After all the growth of Spring and the heat of Summer, we’ve arrived in the darker half of the year. Beginning with the bright leaves of Fall and continuing through the frosty mornings of Winter, the air is growing colder and the nights are drawing in. As we spend more time inside for warmth and comfort, it’s also a time to turn our attention inward toward ourselves and our bodies. It’s easy to overextend ourselves in the excitement of the warmer months and now it’s time to restore. It’s time to slow down, tuck in, rest and dream.
Everyone knows we’re more vulnerable to colds and flu this time of year. We also tend to be more burdened with stress. Our immunity, our respiratory system and our adrenals all need extra support. Many of us don’t really pay attention to our health until we’re sick, and it’s definitely easy to let concerns about wellness slide during all the activity of Summer. But as we head into cold & flu season, consider what you can do to build your body’s resiliency. Incorporating self-care rituals can do a lot to keep you healthy and, if you do get sick, help you bounce back faster. That's where our Wellness Kit comes in- it's a collection of our favorite, time-honored remedies to both strengthen our bodies and help recover from sickness, if we do catch one. They can be taken routinely as preventative care or more often in cases of acute illness.
It's also wise to look at some other seasonal considerations. Lifestyle is crucial to wellness, though it's important to not judge ourselves too harshly on what we're doing wrong or right. Focus instead on some approachable changes to make this time of year:
Eat + Drink + Dress Warmly. With colder weather outside, it’s a good idea to shift towards eating and drinking mostly warm, well-cooked things. Likewise, be sure to wrap up in sweaters, scarves, hats and warm socks and footwear. Keeping your neck and top of your head warm is especially important in warding off illness. It’s also time to keep the body’s core warm, so begin to think about your eating habits and cooking methods. Start roasting, stewing, braising & baking. Use a slow cooker to make nourishing soups from beans and grains. Slow-roast root vegetables with rosemary, black pepper and garlic. Add warming spices such as ginger, cayenne, cinnamon, and turmeric. These spices will help increase your circulation in the months where some of us have decreased our physical activities.
In terms of hot drinks, fresh ginger tea can do a lot to keep you warm and well. You can keep it pretty simple- just slice up a 2-inch piece of fresh ginger, add it to a pot with a few cups of water and simmer on the stove for 15 minutes. Strain, and maybe add honey and lemon. Sip throughout the day.
Take time for meditation and contemplation. Ideally, Fall and Winter are times to go inward and cultivate stillness. Of course, it doesn’t often work out that way, with school and holidays taking a lot of our energy. But it’s during these stressful times that we need stillness the most to keep us centered. It can do a lot to help soothe stress if you find a way to take just 10-15 minutes each day and clear your mind. Remember that there’s no ‘right’ way to meditate! It can be as easy as lighting a candle and focusing on your breath, with one hand placed on the belly. Maybe try imagining the dark, inky night sky.
You can also try listening to a guided recording. This basic ten-minute meditation with Tara Brach is a good place to start. Or try Sylvia Boorstein's guided metta meditation, also known as a loving kindness meditation. It's like a gentle stretch for the compassionate heart. (Don't worry about watching the video- turn away from the screen and listen along.)
Keep It Simple.

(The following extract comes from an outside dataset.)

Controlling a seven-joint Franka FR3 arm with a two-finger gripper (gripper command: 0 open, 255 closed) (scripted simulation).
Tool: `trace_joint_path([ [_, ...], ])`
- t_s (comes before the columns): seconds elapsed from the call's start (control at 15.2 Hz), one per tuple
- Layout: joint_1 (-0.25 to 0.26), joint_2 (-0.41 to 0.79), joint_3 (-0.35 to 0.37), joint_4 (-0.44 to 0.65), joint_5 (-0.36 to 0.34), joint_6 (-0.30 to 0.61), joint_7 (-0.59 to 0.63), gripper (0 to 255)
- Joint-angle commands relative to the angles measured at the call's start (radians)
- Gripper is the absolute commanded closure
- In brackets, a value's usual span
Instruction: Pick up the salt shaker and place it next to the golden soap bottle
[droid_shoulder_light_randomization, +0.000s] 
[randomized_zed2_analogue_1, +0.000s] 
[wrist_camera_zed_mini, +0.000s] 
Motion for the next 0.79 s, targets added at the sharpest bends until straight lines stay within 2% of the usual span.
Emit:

During these seasons, and especially around holidays, our culture tends towards excess. It’s easy to get caught up in the excitement of celebrations and the desire for them to be full-blown and perfect. But we often end up feeling hungover, in more ways than one. There’s a slow, quiet beauty to these colder months. Is there a way you can reflect that in your daily life? Paring down- saying ‘no’ to that extra engagement, simplifying holiday traditions, getting rid of clutter- can be an act of self-care.
If you need more encouragement to slow down and embrace the darker seasons, look no further than this beautiful piece by Jeanette Winterson.
Nurture Community. During these colder months we have less daylight and spend more hours in the dark of night or under grey skies. While it is a more inward time, it’s important to stay connected (with nature, with ourselves and loved ones) or we can sometimes feel blue and lonely, especially around the holidays. Make friend dates, plan a dinner with people you love, have a cup of tea on the porch bundled in a blanket, find a good book series to read, gear up and take a hike through the forest…you get the picture. Involve yourself. And again, don't let this intention turn into reason to stress. You might be too busy to take a day hike or host dinner- don't let yourself feel guilty about that. Maybe instead focus your energy on a 15 minute walk to the park, or calling a friend who you know always makes you laugh. Taking really small steps is usually the most effective way to create wellness rituals in your life!